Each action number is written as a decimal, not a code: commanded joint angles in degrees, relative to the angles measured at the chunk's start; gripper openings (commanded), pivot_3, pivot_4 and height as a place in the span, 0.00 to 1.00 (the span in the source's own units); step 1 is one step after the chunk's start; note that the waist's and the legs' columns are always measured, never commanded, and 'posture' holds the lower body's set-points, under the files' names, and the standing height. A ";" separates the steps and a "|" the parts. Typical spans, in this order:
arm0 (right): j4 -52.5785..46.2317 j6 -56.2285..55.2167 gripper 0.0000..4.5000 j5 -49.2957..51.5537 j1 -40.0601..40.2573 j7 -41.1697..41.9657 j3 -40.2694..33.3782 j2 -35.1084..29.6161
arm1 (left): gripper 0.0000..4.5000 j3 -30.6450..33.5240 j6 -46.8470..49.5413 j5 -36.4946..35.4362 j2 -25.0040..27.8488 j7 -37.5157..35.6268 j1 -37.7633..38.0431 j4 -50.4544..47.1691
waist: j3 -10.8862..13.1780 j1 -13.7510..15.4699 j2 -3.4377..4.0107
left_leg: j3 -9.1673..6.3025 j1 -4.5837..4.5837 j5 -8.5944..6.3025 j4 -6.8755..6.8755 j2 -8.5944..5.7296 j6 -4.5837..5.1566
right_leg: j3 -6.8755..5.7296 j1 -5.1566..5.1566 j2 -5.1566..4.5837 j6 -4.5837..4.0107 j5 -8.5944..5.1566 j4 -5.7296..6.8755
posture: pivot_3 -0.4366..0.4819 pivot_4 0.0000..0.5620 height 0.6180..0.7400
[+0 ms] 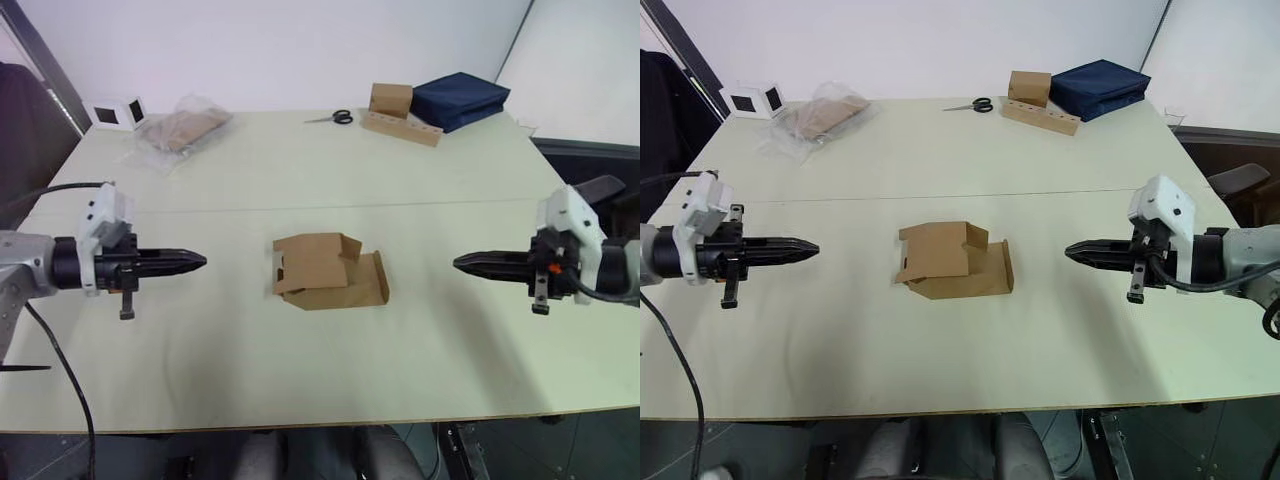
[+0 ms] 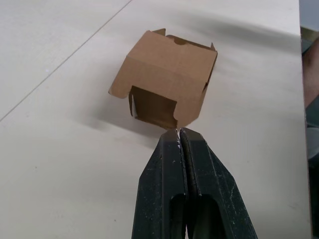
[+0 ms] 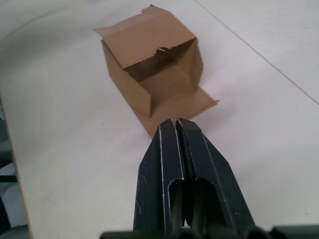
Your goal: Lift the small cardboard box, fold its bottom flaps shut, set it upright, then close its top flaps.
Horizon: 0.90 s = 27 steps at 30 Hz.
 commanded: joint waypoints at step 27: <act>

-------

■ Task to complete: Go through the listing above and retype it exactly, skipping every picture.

■ Finished task:
Each action number is written as a decimal, not a code: commanded joint angles in degrees, relative to the angles measured at the chunk's start; gripper openings (commanded), pivot_3, pivot_4 and height as a place in the span, 0.00 to 1.00 (the span in the source's own units); step 1 is one step after the chunk's start; note that the waist's and the legs' columns are always measured, never commanded, and 'posture' holds the lower body's set-points, under the files' names, and the standing height. A ";" separates the steps and a "|" the parts. Typical spans, in this order:
arm0 (right): j4 -52.5785..46.2317 j6 -56.2285..55.2167 gripper 0.0000..4.5000 j5 -49.2957..51.5537 j1 -40.0601..40.2573 j7 -41.1697..41.9657 j3 -40.2694..33.3782 j2 -35.1084..29.6161
arm1 (left): gripper 0.0000..4.5000 j3 -30.6450..33.5240 j6 -46.8470..49.5413 j5 -36.4946..35.4362 j2 -25.0040..27.8488 j7 -37.5157..35.6268 j1 -37.7633..38.0431 j4 -50.4544..47.1691
waist: j3 -10.8862..13.1780 j1 -13.7510..15.4699 j2 -3.4377..4.0107
left_leg: j3 -9.1673..6.3025 j1 -4.5837..4.5837 j5 -8.5944..6.3025 j4 -6.8755..6.8755 j2 -8.5944..5.7296 j6 -4.5837..5.1566
right_leg: j3 -6.8755..5.7296 j1 -5.1566..5.1566 j2 -5.1566..4.5837 j6 -4.5837..4.0107 j5 -8.5944..5.1566 j4 -5.7296..6.8755
posture: pivot_3 -0.4366..0.4819 pivot_4 0.0000..0.5620 height 0.6180..0.7400
[+0 ms] 
[+0 ms] 
[+0 ms] 
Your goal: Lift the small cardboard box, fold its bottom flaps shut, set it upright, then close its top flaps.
Horizon: 0.90 s = 27 steps at 30 Hz.
 commanded: joint waypoints at step 27: <act>

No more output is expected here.